## REQUIREMENT
Down to the final line, print the records below exactly and without pictures.
(DATASET RECORDS begins)
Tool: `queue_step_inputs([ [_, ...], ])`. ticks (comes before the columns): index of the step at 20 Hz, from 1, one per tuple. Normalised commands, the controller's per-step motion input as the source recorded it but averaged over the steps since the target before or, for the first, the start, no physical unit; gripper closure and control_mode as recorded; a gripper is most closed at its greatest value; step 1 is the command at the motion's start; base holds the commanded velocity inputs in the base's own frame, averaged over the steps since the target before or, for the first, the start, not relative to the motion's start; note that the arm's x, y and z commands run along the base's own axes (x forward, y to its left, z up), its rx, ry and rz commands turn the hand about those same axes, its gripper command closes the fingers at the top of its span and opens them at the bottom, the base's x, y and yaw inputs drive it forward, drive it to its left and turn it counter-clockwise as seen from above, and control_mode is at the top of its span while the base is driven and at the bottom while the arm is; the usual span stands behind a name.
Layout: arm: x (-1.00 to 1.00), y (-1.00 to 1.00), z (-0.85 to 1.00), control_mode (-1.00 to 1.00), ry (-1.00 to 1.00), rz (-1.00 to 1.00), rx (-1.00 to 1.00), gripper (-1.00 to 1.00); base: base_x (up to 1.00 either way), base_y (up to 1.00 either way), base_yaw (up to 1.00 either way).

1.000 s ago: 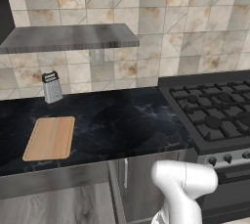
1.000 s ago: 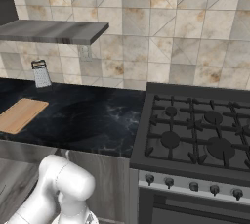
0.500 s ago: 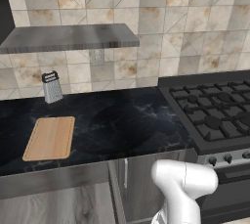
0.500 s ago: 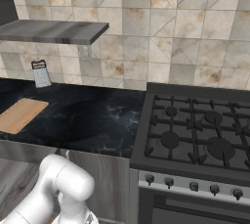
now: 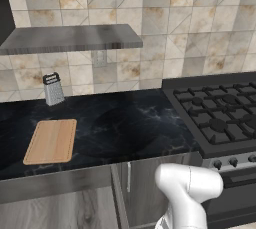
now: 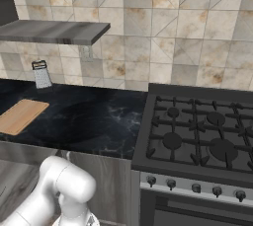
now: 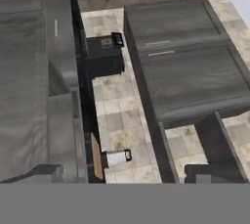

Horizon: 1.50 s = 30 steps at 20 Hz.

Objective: Open the drawer on the left and place the cutting tools on the cutting board.

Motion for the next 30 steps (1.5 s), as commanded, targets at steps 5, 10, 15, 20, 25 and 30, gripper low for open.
queue_step_inputs([
  [5,-0.03,-0.46,0.33,-1.0,0.0,-0.08,0.06,-1.0,0.0,0.0,0.0],
  [10,-0.15,-0.51,0.53,-1.0,0.0,-0.06,0.11,-1.0,0.0,0.0,0.0],
  [15,-0.23,-0.34,0.56,-1.0,0.0,-0.06,0.11,-1.0,0.0,0.0,0.0],
  [20,-0.14,-0.34,0.7,-1.0,0.0,-0.06,0.11,-1.0,0.0,0.0,0.0],
  [25,0.0,-0.38,0.7,-1.0,0.0,-0.05,0.11,-1.0,0.0,0.0,0.0],
  [30,0.0,-0.34,0.74,-1.0,0.0,-0.05,0.11,-1.0,0.0,0.0,0.0],
])
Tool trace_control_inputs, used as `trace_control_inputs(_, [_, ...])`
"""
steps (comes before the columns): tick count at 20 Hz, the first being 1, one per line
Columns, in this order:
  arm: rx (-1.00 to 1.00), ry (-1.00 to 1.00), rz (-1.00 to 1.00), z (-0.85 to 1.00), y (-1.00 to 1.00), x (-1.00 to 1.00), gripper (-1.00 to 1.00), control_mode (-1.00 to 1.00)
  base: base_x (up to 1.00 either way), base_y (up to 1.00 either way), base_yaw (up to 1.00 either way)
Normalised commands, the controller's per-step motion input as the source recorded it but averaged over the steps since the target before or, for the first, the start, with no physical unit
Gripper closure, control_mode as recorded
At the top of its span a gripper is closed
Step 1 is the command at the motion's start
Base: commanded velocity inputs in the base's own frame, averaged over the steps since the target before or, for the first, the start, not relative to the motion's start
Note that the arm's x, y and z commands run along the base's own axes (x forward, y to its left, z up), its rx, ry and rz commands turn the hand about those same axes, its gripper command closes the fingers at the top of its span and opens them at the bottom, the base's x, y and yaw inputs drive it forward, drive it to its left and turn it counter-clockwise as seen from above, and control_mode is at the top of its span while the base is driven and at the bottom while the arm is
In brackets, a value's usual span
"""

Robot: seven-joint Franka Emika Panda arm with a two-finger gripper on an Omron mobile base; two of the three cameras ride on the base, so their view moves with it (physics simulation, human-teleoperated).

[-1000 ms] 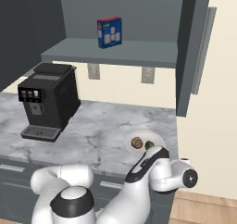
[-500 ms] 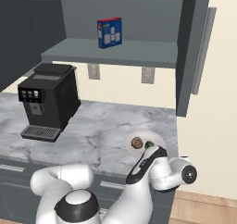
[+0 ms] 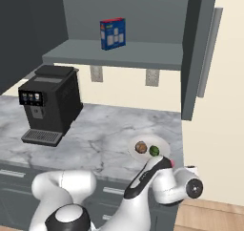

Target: Pick the avocado and bread from the counter and place them on the plate. Then pick the jam from the cabinet and place it next to the plate. Lastly close the cabinet door.

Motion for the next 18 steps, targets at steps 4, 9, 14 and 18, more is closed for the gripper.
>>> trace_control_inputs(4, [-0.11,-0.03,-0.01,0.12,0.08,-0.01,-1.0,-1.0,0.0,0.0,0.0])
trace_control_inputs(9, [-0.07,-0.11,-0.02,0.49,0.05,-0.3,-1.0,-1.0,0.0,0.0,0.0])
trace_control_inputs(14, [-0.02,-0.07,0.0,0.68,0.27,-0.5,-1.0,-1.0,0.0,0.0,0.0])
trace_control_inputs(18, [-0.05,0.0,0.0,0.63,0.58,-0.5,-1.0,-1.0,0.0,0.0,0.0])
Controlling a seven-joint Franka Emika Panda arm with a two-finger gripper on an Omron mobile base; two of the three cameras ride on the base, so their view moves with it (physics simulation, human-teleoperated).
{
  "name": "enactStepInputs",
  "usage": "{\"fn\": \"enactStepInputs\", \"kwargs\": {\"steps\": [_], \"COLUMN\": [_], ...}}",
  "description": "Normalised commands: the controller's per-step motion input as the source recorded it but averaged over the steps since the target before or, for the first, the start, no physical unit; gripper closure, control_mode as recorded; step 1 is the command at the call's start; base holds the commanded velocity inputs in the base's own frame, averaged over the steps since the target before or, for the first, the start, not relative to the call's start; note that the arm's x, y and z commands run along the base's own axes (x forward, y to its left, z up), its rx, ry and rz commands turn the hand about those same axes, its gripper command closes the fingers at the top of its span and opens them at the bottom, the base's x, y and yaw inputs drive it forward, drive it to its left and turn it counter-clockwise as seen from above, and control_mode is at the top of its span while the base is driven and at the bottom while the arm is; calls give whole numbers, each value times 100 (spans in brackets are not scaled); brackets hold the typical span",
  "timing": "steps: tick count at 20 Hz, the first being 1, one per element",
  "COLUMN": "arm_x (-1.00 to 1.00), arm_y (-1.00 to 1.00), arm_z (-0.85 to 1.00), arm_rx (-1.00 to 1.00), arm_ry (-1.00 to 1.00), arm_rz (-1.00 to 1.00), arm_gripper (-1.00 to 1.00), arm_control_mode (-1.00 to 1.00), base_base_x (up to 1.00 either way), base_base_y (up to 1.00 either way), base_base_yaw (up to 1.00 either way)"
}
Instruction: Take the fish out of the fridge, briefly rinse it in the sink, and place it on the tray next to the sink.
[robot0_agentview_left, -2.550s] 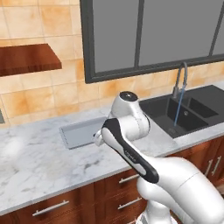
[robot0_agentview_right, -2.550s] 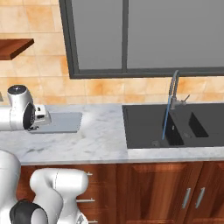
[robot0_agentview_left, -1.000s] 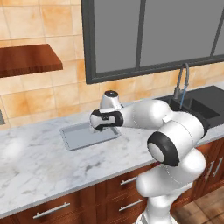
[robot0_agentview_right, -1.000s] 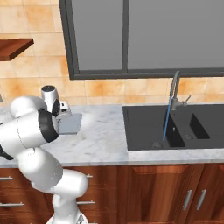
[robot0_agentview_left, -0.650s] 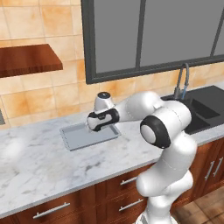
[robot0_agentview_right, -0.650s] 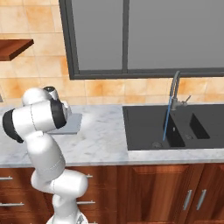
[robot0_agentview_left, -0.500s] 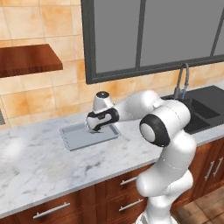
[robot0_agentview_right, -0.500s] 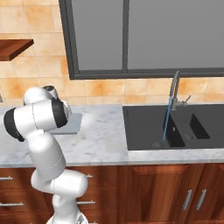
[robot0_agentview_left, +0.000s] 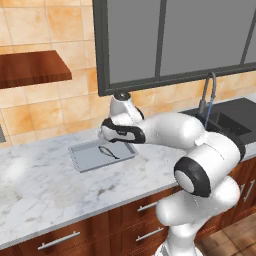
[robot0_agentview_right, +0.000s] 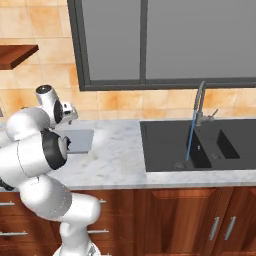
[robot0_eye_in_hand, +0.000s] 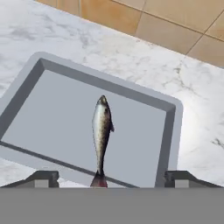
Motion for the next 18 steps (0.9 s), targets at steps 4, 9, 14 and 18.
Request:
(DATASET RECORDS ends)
## FINISHED EXERCISE
Tool: `queue_step_inputs([ [_, ...], ])`. ticks (comes before the columns): index of the step at 20 Hz, from 1, one per tuple. Normalised commands, the controller's per-step motion input as the source recorded it but averaged over the steps since the target before or, for the first, the start, no physical unit; gripper closure and control_mode as recorded; a gripper is most closed at its greatest value; step 1 is the command at the motion's start; base holds the commanded velocity inputs in the base's own frame, averaged over the steps since the target before or, for the first, the start, not relative to the motion's start; note that the arm's x, y and z commands run along the base's own axes (x forward, y to its left, z up), its rx, ry and rz commands turn the hand about those same axes, its gripper command closes the fingers at the top of its span and opens them at the bottom, the base's x, y and yaw inputs drive it forward, drive it to its left and turn it counter-clockwise as seen from above, and control_mode is at the top of its span while the base is driven and at the bottom while the arm is; the usual span stands behind a name.
Layout: arm: x (-1.00 to 1.00), y (-1.00 to 1.00), z (-0.85 to 1.00), control_mode (-1.00 to 1.00), ry (-1.00 to 1.00), rz (-1.00 to 1.00), rx (-1.00 to 1.00), gripper (-1.00 to 1.00); base: base_x (up to 1.00 either way), base_y (up to 1.00 either way), base_yaw (up to 1.00 either way).

1.000 s ago: 
1.000 s ago: 
0.500 s ago: 
0.500 s ago: 
now: 
now: 
now: 

Horizon: 1.50 s = 30 steps at 20 Hz.

Objective: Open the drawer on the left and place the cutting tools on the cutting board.

Motion for the next 30 steps (1.5 s), as commanded, targets at steps 5, 10, 15, 20, 25 and 30, gripper low for open.
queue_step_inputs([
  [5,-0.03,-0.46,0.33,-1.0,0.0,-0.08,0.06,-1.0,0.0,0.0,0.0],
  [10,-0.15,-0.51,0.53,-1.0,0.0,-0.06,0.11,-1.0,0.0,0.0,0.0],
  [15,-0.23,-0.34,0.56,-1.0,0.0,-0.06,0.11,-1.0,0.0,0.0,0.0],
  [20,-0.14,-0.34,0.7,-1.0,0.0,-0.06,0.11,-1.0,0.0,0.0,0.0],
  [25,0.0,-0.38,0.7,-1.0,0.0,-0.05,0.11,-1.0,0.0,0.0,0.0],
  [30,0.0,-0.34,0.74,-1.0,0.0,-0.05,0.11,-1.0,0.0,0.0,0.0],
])
Tool trace_control_inputs, used as `trace_control_inputs(_, [_, ...])`
"""
steps (comes before the columns): tick count at 20 Hz, the first being 1, one per line
Columns, in this order:
  arm: rx (-1.00 to 1.00), ry (-1.00 to 1.00), rz (-1.00 to 1.00), z (-0.85 to 1.00), y (-1.00 to 1.00), x (-1.00 to 1.00), gripper (-1.00 to 1.00), control_mode (-1.00 to 1.00)
  base: base_x (up to 1.00 either way), base_y (up to 1.00 either way), base_yaw (up to 1.00 either way)
Normalised commands, the controller's per-step motion input as the source recorded it but averaged over the steps since the target before or, for the first, the start, with no physical unit
Gripper closure, control_mode as recorded
At the top of its span a gripper is closed
Step 1 is the command at the motion's start
Base: commanded velocity inputs in the base's own frame, averaged over the steps since the target before or, for the first, the start, not relative to the motion's start
Note that the arm's x, y and z commands run along the base's own axes (x forward, y to its left, z up), its rx, ry and rz commands turn the hand about those same axes, its gripper command closes the fingers at the top of its span and opens them at the bottom, the base's x, y and yaw inputs drive it forward, drive it to its left and turn it counter-clockwise as seen from above, and control_mode is at the top of its span while the base is driven and at the bottom while the arm is
In brackets, a value's usual span
"""

Robot: seven-joint Franka Emika Panda arm with a two-finger gripper on an Omron mobile base; two of the three cameras ride on the base, so their view moves with it (physics simulation, human-teleoperated).

[-1000 ms] 
[-500 ms] 
[+0 ms] 

Target: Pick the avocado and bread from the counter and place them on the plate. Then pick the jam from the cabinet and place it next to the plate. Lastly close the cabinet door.

Motion for the next 18 steps, targets at steps 4, 9, 14 and 18, more is closed for the gripper.
>>> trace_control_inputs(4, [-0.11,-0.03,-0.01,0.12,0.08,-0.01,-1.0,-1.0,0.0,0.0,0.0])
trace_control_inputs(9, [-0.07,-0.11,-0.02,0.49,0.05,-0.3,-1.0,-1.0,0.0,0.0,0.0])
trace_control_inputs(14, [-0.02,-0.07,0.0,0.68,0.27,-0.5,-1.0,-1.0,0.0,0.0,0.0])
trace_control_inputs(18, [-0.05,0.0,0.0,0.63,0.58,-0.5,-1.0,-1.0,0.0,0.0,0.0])
Controlling a seven-joint Franka Emika Panda arm with a two-finger gripper on an Omron mobile base; two of the three cameras ride on the base, so their view moves with it (physics simulation, human-teleoperated).
{
  "name": "enactStepInputs",
  "usage": "{\"fn\": \"enactStepInputs\", \"kwargs\": {\"steps\": [_], \"COLUMN\": [_], ...}}",
  "description": "Normalised commands: the controller's per-step motion input as the source recorded it but averaged over the steps since the target before or, for the first, the start, no physical unit; gripper closure, control_mode as recorded; step 1 is the command at the call's start; base holds the commanded velocity inputs in the base's own frame, averaged over the steps since the target before or, for the first, the start, not relative to the call's start; note that the arm's x, y and z commands run along the base's own axes (x forward, y to its left, z up), its rx, ry and rz commands turn the hand about those same axes, its gripper command closes the fingers at the top of its span and opens them at the bottom, the base's x, y and yaw inputs drive it forward, drive it to its left and turn it counter-clockwise as seen from above, and control_mode is at the top of its span while the base is driven and at the bottom while the arm is; calls give whole numbers, each value times 100 (spans in brackets are not scaled); brackets hold the typical span",
  "timing": "steps: tick count at 20 Hz, the first being 1, one per element",
  "COLUMN": "arm_x (-1.00 to 1.00), arm_y (-1.00 to 1.00), arm_z (-0.85 to 1.00), arm_rx (-1.00 to 1.00), arm_ry (-1.00 to 1.00), arm_rz (-1.00 to 1.00), arm_gripper (-1.00 to 1.00), arm_control_mode (-1.00 to 1.00), base_base_x (up to 1.00 either way), base_base_y (up to 1.00 either way), base_base_yaw (up to 1.00 either way)"
}
Instruction: Take the fish out of the fridge, briefly rinse it in the sink, and place it on the tray next to the sink.
[robot0_agentview_left, -2.550s] 
[robot0_agentview_right, -2.550s] 
[robot0_agentview_left, -1.000s] 
[robot0_agentview_right, -1.000s] 
[robot0_agentview_left, -0.650s] 
[robot0_agentview_right, -0.650s] 
[robot0_agentview_left, -0.500s] 
[robot0_agentview_right, -0.500s] 
[robot0_agentview_left, +0.000s] 
[robot0_agentview_right, +0.000s] 
[robot0_eye_in_hand, +0.000s] 
Motion for the next 18 steps (0.9 s), targets at steps 4, 9, 14 and 18.
Request:

That is the entire output.